Buffer Overflow Attack

Answer 19

Puts more data in the buffer than it can hold and then overwrites adjacent memory areas.

Question 20

Spoofing Attack

Answer 20

Pretending to be someone you’re not.

• IP spoofing
• ARP spoofing
• DNS spoofing
• MAC spoofing

Question 21

Pharming Attacks

Answer 21

Traffic intended for one host is sent to another

Question 22

Spear phishing

Answer 22

Phishing under the guise of someone the victim knows.

Question 23

Vishing

Answer 23

Phishing over VoIP

Question 24

XMas Attack

Answer 24

A Christmas tree packet is a packet with every single option set for whatever protocol is in use.
A large number of Christmas tree packets can also be used to conduct a DoS attack by exploiting the fact that Christmas tree packets require much more processing by routers and end-hosts than the ‘usual’ packets do.
Christmas tree packets can be easily detected by intrusion-detection systems or more advanced firewalls.

Question 25

Smurf Attacks

Answer 25

An attacker spoofs a valid IP, and sends out a broadcast ICMP Request which gets forwarded to all devices and everything replies, DoSsing the network

Question 26

Watering Hole Attack

Answer 26

Watering Hole is a computer attack strategy in which the victim is a particular group (organization, industry, or region). In this attack, the attacker guesses or observes which websites the group often uses and infects one or more of them with malware.
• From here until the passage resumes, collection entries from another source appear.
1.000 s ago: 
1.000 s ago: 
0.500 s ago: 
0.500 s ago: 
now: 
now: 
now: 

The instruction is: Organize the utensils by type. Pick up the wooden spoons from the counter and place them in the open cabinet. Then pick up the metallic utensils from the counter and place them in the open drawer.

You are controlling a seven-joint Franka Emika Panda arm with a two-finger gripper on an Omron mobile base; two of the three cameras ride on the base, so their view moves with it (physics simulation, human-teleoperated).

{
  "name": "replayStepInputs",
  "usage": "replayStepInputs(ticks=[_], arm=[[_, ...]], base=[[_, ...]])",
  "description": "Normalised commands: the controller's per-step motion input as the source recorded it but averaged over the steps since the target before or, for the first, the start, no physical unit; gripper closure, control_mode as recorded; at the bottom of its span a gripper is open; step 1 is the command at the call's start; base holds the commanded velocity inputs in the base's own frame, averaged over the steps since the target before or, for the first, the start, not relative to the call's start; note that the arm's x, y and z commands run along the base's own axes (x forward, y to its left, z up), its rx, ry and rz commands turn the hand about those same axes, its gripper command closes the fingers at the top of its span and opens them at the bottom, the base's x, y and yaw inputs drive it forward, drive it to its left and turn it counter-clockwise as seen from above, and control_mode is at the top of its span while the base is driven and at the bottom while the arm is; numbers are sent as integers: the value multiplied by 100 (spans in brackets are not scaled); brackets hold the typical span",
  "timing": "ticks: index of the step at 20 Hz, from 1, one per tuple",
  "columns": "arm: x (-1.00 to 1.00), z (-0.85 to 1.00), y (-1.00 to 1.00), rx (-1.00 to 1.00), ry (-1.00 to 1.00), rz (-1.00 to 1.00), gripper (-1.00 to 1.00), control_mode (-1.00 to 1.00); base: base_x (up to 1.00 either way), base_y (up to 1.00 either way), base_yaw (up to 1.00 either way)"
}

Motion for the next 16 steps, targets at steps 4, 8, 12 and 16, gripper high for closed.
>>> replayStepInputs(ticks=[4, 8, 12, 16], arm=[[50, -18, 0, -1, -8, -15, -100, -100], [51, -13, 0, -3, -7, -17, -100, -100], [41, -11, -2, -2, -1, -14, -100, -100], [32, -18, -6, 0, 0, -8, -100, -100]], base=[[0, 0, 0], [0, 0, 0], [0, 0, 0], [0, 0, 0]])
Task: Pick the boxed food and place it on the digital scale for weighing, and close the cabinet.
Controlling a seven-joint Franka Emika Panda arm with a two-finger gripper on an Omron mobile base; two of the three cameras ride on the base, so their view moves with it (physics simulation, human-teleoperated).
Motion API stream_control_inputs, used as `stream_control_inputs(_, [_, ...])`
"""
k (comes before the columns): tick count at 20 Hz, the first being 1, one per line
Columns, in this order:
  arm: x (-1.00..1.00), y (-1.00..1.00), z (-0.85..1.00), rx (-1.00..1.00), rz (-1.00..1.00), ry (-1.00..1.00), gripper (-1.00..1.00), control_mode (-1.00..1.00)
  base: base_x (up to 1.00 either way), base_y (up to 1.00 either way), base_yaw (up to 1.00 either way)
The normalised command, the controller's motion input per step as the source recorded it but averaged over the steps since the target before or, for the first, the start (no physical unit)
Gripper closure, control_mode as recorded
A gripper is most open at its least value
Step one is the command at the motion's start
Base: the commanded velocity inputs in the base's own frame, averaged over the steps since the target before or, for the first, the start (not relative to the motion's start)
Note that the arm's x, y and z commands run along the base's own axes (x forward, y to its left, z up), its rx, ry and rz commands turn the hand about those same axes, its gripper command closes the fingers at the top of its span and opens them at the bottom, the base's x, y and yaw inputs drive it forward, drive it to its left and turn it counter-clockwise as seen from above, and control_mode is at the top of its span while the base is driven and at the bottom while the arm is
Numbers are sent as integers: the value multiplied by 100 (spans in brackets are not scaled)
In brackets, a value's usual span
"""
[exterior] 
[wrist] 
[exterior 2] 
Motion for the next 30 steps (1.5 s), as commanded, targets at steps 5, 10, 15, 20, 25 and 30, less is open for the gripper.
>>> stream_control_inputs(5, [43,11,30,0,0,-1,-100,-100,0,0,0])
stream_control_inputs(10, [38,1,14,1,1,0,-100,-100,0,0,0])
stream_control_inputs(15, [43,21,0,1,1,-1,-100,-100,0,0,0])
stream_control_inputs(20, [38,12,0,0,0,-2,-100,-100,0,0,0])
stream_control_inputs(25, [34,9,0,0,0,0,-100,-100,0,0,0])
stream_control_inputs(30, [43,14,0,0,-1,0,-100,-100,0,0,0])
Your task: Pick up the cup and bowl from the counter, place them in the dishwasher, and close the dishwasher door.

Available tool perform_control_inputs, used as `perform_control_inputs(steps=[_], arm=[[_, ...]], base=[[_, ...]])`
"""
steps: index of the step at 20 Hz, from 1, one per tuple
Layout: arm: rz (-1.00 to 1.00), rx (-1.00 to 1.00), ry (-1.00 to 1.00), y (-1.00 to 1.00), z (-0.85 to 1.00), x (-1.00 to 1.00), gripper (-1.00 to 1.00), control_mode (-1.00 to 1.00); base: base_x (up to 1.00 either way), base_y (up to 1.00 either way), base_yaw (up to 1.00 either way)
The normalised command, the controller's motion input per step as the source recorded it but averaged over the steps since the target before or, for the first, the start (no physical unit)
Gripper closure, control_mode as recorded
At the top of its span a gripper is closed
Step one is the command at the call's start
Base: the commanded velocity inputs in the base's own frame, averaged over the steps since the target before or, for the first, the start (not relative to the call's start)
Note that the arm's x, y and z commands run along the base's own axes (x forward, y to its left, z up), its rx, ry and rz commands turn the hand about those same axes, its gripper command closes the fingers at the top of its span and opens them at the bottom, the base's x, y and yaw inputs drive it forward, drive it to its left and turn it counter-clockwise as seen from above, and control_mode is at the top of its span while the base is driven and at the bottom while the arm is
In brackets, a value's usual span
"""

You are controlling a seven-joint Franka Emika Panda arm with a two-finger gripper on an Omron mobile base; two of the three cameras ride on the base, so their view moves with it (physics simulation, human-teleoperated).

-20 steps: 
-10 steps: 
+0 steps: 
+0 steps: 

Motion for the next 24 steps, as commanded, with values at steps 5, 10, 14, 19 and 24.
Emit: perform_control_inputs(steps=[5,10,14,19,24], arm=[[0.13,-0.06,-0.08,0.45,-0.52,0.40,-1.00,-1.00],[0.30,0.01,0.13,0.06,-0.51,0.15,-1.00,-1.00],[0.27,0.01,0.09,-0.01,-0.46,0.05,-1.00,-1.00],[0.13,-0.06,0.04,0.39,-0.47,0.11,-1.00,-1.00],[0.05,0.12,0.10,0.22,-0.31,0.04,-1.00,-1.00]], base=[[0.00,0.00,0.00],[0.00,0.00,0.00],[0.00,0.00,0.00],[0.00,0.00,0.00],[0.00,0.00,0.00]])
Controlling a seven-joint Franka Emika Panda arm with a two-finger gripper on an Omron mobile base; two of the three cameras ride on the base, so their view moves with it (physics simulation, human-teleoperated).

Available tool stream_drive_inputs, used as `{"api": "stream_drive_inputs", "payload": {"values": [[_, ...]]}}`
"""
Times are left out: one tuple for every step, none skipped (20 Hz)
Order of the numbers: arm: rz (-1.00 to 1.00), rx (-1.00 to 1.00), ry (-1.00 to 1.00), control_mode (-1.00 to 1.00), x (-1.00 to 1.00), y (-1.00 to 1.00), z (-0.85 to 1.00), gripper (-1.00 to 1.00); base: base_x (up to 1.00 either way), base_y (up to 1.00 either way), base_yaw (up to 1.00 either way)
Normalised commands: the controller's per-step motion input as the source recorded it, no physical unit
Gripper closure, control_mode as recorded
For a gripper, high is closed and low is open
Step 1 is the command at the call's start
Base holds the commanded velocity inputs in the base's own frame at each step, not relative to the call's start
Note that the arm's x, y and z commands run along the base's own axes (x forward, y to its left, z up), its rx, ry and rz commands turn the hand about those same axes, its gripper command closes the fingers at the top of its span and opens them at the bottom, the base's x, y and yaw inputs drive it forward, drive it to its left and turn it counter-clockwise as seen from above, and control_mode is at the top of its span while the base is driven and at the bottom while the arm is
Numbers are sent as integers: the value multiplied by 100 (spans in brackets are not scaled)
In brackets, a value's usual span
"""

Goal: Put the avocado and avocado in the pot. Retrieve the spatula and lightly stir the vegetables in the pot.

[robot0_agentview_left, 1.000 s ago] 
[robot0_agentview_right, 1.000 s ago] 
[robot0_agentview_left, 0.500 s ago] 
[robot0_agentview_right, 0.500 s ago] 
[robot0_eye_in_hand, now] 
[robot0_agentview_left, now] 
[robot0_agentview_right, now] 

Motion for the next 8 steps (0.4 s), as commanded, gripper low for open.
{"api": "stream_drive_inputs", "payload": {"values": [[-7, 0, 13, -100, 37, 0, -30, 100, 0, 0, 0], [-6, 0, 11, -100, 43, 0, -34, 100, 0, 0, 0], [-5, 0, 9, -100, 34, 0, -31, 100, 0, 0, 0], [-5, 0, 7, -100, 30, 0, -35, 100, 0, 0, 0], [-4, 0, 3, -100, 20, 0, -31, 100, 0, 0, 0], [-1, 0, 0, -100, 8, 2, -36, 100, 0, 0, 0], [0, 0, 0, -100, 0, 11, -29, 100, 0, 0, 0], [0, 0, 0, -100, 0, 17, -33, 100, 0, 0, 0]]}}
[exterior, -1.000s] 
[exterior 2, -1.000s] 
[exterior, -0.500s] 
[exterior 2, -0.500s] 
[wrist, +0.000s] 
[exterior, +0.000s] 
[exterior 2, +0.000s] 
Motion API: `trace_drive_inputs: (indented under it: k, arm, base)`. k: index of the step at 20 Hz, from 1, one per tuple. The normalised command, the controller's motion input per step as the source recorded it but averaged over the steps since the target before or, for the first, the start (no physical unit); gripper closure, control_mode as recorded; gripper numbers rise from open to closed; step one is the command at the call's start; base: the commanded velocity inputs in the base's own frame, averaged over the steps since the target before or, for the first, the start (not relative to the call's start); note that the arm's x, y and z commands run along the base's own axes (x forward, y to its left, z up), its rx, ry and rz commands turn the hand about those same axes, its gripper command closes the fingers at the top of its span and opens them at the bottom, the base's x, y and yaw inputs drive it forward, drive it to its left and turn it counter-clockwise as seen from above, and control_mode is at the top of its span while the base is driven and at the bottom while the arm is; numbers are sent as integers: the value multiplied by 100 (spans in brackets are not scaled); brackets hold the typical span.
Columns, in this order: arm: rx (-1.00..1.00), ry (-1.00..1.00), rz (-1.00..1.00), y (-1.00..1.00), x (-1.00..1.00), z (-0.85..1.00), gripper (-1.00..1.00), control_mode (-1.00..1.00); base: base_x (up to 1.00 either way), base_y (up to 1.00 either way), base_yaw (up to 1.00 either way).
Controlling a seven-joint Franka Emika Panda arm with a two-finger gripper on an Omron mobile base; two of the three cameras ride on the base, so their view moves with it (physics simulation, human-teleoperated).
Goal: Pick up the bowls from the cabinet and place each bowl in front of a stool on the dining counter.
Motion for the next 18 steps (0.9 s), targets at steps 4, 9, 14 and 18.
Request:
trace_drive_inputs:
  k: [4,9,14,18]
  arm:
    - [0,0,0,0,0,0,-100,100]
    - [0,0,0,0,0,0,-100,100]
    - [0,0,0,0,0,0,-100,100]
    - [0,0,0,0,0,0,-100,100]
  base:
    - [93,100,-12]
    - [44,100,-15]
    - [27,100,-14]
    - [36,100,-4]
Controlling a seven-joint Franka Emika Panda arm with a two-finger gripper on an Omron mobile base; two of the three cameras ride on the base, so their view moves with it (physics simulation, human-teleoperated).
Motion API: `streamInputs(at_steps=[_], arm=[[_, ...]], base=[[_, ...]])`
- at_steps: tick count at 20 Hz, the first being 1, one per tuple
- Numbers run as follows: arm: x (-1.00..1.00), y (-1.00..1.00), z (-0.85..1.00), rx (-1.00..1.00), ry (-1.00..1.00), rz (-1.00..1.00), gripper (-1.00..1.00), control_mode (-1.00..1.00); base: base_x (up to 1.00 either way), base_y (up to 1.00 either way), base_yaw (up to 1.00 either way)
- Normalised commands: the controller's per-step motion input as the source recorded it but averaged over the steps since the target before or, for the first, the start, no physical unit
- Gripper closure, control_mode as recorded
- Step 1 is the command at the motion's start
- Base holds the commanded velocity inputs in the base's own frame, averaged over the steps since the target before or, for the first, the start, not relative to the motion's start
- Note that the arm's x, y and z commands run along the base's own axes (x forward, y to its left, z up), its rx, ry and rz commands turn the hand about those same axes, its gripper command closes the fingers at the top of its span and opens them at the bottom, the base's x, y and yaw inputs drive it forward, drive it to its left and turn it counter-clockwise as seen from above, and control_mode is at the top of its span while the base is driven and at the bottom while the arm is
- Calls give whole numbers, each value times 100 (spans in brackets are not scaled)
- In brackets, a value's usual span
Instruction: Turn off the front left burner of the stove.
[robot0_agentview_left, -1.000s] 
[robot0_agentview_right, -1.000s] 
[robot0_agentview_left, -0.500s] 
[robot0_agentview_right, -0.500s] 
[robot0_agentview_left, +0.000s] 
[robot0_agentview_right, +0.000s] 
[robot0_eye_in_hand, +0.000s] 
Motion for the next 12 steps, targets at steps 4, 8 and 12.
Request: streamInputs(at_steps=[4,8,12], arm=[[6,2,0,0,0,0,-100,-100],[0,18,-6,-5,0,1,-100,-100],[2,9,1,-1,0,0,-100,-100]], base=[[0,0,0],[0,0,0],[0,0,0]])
Eventually, some member of the targeted group gets infected.

Question 27

Cross-Site Scripting (XSS)

Answer 27

Cross-site scripting (XSS) is a type of computer security vulnerability typically found in web applications. XSS enables attackers to inject client-side scripts into web pages viewed by other users. A cross-site scripting vulnerability may be used by attackers to bypass access controls such as the same-origin policy.

Question 28

SQL Injection

Answer 28

SQL injection (SQLi) refers to an injection attack wherein an attacker can execute malicious SQL statements (also commonly referred to as a malicious payload) that control a web application’s database server (also commonly referred to as a Relational Database Management System – RDBMS).

Question 29

LDAP Injection

Answer 29

Same thing as an SQL injection, but with Lightweight Directory Access Protocol

Question 30

XML Injection

Answer 30

XML Injection is an attack technique used to manipulate or compromise the logic of an XML application or service. The injection of unintended XML content and/or structures into an XML message can alter the intend logic of the application.

Question 31

Zero-Day Exploit

Answer 31

A zero day vulnerability refers to a hole in software that is unknown to the vendor. This security hole is then exploited by hackers before the vendor becomes aware and hurries to fix it—this exploit is called a zero day attack. It’s a relatively common issue with Flash, Java, and Quicktime.

Question 32

Arbitrary Code Execution

Answer 32

In computer security, arbitrary code execution is used to describe an attacker’s ability to execute any commands of the attacker’s choice on a target machine or in a target process.